━━ Data extracts

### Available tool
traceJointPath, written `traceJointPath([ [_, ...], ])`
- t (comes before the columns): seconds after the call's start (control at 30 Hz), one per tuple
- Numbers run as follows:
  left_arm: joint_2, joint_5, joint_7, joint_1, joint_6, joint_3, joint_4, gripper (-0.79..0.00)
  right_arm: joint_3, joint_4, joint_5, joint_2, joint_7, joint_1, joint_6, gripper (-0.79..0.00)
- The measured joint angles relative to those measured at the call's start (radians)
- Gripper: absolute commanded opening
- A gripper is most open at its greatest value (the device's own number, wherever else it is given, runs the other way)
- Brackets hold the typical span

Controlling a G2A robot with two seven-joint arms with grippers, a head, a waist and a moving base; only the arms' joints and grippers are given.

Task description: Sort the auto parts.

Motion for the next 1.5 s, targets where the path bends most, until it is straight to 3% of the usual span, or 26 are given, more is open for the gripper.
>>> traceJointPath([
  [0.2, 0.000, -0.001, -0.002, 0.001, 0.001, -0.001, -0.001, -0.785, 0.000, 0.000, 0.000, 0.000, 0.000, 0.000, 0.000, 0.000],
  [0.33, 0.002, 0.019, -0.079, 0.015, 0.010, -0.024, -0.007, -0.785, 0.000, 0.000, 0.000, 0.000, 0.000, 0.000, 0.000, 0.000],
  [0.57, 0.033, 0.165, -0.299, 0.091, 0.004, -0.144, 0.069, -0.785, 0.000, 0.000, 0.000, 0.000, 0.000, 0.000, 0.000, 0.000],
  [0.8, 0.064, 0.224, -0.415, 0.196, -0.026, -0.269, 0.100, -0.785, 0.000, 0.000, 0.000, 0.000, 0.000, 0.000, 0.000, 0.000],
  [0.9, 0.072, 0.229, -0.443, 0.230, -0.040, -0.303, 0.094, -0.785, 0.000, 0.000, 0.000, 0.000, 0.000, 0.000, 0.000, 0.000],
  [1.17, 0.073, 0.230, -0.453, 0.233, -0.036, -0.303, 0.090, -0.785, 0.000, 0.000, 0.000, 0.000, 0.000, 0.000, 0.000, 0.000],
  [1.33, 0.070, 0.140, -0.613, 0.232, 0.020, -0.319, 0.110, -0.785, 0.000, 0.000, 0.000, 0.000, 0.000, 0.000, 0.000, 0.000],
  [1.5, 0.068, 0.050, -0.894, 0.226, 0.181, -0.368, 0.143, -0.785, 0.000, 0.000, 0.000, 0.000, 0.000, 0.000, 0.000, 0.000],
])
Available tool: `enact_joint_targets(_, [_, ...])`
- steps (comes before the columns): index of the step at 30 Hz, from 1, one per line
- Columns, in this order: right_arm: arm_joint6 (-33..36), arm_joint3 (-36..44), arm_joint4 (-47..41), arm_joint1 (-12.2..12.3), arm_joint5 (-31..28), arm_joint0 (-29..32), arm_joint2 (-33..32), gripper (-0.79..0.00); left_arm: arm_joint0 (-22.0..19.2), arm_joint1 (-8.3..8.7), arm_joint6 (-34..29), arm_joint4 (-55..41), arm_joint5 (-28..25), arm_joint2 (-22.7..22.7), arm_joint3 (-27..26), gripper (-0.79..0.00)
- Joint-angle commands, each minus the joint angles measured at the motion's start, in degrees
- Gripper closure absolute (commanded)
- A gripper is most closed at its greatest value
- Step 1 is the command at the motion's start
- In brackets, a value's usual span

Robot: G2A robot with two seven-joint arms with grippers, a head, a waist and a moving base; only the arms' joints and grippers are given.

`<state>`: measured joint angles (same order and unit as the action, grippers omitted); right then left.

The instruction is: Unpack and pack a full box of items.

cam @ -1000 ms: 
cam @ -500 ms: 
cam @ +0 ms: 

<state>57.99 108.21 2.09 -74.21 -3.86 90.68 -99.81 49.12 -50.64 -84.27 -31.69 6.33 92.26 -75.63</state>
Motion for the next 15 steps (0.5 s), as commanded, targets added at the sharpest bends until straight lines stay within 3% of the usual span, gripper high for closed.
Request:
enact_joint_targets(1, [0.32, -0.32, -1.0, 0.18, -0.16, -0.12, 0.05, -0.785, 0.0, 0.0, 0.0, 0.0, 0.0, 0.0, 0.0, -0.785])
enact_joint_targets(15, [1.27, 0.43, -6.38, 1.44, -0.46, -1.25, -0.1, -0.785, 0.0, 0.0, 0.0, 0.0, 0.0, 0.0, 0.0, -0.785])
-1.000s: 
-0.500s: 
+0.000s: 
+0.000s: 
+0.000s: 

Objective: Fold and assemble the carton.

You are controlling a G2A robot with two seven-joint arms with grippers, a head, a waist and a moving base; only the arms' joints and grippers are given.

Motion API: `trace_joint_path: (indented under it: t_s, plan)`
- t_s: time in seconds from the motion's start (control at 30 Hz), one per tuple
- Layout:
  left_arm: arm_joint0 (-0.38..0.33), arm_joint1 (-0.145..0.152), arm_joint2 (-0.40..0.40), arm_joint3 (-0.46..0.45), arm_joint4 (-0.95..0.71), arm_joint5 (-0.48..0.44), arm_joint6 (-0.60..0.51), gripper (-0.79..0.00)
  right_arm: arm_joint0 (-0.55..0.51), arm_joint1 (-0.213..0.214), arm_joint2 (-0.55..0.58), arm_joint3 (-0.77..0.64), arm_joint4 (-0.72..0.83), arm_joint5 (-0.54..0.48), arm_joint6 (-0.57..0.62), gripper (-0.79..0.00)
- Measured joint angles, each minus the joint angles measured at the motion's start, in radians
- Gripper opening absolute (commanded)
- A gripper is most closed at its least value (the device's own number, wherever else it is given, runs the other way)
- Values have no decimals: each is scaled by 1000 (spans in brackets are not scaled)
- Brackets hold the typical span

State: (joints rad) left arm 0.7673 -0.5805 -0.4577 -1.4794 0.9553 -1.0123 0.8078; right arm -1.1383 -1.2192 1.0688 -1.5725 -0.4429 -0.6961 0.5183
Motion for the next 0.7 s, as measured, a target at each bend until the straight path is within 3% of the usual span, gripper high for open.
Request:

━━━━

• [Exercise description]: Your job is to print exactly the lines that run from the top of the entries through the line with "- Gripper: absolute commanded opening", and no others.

• [Result of this task]:
### Available tool
traceJointPath, written `traceJointPath([ [_, ...], ])`
- t (comes before the columns): seconds after the call's start (control at 30 Hz), one per tuple
- Numbers run as follows:
  left_arm: joint_2, joint_5, joint_7, joint_1, joint_6, joint_3, joint_4, gripper (-0.79..0.00)
  right_arm: joint_3, joint_4, joint_5, joint_2, joint_7, joint_1, joint_6, gripper (-0.79..0.00)
- The measured joint angles relative to those measured at the call's start (radians)
- Gripper: absolute commanded opening

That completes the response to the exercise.